Iron, the most abundant and the cheapest of the heavy metals, the strongest and most magnetic of known substances, is perhaps also the most indispensable of all save the air we breathe and the water we drink. For one kind of meat we could substitute another; wool could be replaced by cotton, silk or fur; were our common silicate glass gone, we could probably perfect and cheapen some other of the transparent solids; but even if the earth could be made to yield any substitute for the forty or fifty million tons of iron which we use each year for rails, wire, machinery, and structural purposes of many kinds, we could not replace either the steel of our cutting tools or the iron of our magnets, the basis of all commercial electricity.
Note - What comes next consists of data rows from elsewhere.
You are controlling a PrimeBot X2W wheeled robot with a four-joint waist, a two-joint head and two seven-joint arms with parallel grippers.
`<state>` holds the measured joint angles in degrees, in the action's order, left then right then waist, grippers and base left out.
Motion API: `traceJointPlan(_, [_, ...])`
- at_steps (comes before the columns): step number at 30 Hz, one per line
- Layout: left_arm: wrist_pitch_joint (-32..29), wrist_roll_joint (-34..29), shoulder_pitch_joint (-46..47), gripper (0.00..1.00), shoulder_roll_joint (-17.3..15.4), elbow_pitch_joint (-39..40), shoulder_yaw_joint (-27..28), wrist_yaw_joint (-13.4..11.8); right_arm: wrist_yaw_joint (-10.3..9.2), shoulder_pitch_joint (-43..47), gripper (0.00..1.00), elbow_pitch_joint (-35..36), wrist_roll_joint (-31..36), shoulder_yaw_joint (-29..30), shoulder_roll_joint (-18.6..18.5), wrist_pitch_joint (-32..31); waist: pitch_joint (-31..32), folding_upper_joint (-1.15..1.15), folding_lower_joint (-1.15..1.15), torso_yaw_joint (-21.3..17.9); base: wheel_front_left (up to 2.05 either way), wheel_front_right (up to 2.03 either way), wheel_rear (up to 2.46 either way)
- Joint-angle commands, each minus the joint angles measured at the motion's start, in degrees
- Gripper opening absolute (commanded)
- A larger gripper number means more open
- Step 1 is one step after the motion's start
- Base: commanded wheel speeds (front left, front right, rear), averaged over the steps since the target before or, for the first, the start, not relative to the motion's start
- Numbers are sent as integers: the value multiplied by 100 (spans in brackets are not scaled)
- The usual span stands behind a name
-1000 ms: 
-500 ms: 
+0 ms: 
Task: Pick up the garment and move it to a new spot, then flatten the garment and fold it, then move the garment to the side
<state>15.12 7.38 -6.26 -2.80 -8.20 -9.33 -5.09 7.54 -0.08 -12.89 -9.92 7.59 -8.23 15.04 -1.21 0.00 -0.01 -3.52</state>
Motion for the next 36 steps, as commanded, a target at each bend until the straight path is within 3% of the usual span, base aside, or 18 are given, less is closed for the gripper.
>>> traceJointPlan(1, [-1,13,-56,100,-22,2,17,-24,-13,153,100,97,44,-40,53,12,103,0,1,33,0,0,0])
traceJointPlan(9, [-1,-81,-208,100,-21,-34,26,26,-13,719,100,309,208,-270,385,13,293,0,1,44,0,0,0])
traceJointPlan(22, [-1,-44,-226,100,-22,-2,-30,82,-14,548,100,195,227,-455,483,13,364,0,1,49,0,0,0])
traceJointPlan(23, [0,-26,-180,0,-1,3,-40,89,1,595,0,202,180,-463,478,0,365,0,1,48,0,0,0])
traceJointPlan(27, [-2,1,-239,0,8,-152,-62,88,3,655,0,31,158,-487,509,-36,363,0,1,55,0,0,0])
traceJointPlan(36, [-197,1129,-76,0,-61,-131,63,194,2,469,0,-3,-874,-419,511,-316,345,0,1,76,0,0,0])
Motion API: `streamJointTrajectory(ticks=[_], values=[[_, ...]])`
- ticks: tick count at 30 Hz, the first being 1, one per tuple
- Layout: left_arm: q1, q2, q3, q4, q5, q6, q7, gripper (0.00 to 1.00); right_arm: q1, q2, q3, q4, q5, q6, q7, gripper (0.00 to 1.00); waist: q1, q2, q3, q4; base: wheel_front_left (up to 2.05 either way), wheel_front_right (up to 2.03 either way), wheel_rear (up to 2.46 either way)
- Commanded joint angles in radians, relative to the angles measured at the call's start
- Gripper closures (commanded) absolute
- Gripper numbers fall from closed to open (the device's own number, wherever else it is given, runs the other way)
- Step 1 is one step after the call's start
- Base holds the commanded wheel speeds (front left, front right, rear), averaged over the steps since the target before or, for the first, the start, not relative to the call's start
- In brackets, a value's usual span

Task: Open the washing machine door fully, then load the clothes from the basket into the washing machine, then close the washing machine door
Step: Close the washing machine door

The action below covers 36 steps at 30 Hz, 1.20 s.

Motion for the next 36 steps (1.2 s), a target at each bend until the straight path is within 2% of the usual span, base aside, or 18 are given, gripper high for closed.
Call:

This usefulness iron owes in part, indeed, to its abundance, through which it has led us in the last few thousands of years to adapt our ways to its properties; but still in chief part first to the single qualities in which it excels, such as its strength, its magnetism, and the property which it alone has of being made at will extremely hard by sudden cooling and soft and extremely pliable by slow cooling; second, to the special combinations of useful properties in which it excels, such as its strength with its ready welding and shaping both hot and cold; and third, to the great variety of its properties. It is a very Proteus. It is extremely hard in our files and razors, and extremely soft in our horse-shoe nails, which in some countries the smith rejects unless he can bend them on his forehead; with iron we cut and shape iron. It is extremely magnetic and almost non-magnetic; as brittle as glass and almost as pliable and ductile as copper; extremely springy, and springless and dead; wonderfully strong, and very weak; conducting heat and electricity easily, and again offering great resistance to their passage; here welding readily, there incapable of welding; here very infusible, there melting with relative ease. The coincidence that so indispensable a thing should also be so abundant, that an iron-needing man should be set on an iron-cored globe, certainly suggests design. The indispensableness of such abundant things as air, water and light is readily explained by saying that their very abundance has evolved a creature dependent on them. But the indispensable qualities of iron did not shape man’s evolution, because its great usefulness did not arise until historic times, or even, as in case of magnetism, until modern times.
— "Iron and Steel", 1911

== Personal life ==
Howe was born in Boston, Massachusetts, on March 2, 1848. He married Fannie Gay in 1874. He died on May 14, 1922, after a year-long illness.

==Honors==
- 1895 Bessemer Gold Medal of the Iron and Steel Institute
- 1895: Elliott Cresson Medal of the Franklin Institute of Philadelphia
- 1917 John Fritz Gold Medal of the American Association of Engineering Societies (then called the United Engineering Societies)
Howe was elected a member of the American Academy of Arts and Sciences in 1891, elected president of the American Institute of Mining Engineers in 1893, elected to the American Philosophical Society in 1897, and made chairman of the American Society for Testing Materials in 1900. He became a member of the National Research Council in 1918 and became its chairman in 1919.

==Bibliography==
- George K. Burgess, "Biographical Memoir Henry Marion Howe 1848-1922", National Academy of Sciences 21, 7th memoir full text, presented 1923, published 1927.